+++ Dataset records

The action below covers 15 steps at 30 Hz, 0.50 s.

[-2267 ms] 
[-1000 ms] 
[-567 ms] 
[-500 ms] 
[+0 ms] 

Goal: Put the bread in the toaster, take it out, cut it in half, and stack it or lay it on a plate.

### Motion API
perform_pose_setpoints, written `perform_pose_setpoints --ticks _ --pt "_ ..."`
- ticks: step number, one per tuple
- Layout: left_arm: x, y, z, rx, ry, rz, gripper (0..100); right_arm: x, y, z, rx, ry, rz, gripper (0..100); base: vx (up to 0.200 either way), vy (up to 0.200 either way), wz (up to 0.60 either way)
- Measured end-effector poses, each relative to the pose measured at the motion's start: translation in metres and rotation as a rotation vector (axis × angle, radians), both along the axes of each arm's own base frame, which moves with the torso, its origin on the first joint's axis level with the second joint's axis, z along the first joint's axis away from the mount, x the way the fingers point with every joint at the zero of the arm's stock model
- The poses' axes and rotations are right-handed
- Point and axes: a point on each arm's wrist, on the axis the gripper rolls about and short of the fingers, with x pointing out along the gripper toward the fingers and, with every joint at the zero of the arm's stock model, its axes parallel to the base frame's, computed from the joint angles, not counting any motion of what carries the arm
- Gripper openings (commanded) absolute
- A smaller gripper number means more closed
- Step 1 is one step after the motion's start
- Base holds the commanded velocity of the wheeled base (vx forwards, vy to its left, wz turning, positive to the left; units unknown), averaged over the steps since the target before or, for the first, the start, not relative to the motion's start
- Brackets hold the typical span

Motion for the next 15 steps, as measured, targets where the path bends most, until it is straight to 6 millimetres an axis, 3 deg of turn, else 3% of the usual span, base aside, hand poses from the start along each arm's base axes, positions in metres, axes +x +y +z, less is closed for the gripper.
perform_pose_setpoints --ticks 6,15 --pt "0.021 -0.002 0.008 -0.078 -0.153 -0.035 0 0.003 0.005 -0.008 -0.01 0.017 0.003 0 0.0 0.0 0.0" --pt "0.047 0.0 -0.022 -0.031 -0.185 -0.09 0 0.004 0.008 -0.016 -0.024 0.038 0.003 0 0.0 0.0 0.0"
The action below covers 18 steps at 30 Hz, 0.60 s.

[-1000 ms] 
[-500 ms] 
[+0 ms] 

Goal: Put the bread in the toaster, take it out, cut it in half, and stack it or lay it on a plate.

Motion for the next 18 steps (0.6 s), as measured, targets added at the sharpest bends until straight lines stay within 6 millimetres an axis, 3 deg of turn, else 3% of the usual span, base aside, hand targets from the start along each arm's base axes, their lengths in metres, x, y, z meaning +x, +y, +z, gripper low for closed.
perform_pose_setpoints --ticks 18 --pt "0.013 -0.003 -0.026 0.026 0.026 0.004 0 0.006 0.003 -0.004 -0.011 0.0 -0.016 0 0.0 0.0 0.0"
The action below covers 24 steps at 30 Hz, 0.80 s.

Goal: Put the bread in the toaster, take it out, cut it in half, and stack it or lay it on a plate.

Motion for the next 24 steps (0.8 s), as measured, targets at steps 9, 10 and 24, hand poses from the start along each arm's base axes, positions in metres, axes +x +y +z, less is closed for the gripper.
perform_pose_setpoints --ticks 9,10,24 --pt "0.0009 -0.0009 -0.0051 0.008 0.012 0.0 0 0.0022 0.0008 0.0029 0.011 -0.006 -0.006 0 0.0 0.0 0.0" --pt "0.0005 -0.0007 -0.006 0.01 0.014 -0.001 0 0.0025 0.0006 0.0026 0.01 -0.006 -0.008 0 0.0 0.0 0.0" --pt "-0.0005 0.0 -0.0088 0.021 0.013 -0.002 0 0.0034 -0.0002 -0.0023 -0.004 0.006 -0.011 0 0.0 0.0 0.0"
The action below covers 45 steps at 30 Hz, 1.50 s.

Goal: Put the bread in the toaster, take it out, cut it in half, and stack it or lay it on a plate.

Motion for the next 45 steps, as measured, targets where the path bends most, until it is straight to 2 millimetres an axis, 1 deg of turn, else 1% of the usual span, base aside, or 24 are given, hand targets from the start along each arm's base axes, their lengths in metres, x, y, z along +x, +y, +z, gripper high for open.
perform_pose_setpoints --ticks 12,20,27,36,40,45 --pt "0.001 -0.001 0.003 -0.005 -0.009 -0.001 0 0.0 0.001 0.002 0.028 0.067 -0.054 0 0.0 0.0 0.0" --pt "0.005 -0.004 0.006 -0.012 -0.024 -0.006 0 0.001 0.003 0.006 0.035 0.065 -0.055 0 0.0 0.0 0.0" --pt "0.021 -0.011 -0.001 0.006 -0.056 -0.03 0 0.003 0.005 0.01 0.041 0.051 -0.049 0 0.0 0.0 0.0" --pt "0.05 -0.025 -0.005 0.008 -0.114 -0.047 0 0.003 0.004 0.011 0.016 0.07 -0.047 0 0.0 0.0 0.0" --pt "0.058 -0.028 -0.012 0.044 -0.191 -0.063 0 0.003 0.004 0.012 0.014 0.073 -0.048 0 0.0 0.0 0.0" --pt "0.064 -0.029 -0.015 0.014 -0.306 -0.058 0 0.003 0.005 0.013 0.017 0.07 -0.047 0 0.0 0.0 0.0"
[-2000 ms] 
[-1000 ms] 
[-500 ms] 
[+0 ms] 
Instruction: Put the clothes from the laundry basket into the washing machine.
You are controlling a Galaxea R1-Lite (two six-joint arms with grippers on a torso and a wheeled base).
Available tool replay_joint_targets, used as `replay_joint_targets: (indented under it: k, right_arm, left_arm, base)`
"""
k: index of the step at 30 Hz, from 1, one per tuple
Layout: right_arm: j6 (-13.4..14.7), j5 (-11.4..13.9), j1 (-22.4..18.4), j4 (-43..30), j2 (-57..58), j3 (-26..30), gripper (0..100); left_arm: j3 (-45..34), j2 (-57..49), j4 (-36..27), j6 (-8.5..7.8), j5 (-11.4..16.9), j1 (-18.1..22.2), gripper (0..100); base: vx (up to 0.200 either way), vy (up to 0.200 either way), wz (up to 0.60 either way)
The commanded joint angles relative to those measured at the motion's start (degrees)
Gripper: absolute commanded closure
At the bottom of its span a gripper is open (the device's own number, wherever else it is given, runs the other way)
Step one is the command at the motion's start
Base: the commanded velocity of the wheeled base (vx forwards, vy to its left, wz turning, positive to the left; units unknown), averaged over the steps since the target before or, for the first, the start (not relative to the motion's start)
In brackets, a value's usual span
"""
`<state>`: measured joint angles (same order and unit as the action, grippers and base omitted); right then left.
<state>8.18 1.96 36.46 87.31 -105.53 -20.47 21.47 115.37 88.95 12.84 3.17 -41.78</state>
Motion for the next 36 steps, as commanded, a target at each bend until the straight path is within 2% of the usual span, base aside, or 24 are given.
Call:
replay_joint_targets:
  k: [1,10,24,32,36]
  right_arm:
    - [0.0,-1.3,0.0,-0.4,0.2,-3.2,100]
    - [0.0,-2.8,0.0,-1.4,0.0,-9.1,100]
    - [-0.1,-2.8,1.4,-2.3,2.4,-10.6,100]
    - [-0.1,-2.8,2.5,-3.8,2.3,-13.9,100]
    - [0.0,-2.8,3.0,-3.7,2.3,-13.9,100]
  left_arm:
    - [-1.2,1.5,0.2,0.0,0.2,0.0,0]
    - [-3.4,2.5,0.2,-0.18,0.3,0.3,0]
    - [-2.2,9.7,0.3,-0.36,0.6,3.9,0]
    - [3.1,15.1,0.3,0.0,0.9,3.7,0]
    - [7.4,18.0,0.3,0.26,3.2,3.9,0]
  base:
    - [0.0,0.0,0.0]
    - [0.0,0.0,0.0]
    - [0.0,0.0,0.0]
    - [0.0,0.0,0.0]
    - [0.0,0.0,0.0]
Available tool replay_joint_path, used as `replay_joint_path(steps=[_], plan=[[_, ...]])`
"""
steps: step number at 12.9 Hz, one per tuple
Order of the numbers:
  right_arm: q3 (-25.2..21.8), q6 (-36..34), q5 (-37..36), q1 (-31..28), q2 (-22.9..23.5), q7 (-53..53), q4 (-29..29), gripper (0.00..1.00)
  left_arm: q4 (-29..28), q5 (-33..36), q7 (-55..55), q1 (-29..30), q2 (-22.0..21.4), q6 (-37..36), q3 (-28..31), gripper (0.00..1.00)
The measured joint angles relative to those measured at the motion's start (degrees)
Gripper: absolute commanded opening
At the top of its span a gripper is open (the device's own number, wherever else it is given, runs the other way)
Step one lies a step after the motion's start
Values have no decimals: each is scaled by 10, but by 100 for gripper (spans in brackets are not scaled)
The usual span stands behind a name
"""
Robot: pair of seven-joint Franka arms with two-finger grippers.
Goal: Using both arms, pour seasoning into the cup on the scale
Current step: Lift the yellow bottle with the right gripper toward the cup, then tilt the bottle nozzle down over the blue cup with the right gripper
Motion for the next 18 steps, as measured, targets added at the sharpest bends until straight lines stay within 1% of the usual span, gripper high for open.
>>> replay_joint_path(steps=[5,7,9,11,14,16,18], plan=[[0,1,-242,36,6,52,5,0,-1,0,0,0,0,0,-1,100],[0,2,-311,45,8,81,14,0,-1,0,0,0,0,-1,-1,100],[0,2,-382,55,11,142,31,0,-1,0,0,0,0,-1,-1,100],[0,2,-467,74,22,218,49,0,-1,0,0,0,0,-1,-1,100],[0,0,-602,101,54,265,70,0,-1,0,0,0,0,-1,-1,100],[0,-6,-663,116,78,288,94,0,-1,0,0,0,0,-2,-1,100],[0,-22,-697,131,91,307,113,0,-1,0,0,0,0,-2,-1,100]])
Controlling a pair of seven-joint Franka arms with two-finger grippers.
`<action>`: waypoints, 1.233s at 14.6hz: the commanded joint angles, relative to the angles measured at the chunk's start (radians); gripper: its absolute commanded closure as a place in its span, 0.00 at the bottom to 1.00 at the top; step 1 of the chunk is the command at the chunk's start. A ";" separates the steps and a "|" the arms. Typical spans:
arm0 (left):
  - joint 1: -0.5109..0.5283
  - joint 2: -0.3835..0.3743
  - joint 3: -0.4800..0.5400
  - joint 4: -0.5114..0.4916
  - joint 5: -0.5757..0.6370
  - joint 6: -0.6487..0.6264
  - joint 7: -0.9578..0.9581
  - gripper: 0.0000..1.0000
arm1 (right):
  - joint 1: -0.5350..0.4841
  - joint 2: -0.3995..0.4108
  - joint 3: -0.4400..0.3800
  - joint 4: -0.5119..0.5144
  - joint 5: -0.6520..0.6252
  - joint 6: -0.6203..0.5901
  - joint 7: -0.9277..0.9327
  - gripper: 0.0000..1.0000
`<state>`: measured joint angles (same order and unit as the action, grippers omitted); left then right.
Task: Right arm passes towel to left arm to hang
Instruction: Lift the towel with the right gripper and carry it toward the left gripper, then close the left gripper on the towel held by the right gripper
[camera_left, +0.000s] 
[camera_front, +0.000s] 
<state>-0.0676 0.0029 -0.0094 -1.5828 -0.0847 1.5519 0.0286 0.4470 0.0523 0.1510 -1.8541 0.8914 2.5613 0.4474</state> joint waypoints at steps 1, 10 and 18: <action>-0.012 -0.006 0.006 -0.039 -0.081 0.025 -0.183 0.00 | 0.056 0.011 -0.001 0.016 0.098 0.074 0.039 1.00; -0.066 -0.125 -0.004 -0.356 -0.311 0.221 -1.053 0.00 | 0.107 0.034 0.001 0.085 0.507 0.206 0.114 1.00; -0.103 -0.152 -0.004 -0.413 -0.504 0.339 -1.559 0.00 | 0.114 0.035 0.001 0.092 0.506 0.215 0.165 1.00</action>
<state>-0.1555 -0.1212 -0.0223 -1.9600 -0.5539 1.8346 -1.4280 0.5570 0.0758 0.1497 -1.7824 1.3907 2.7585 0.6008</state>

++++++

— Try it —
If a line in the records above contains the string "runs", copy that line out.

— Your response —
At the bottom of its span a gripper is open (the device's own number, wherever else it is given, runs the other way)
At the top of its span a gripper is open (the device's own number, wherever else it is given, runs the other way)

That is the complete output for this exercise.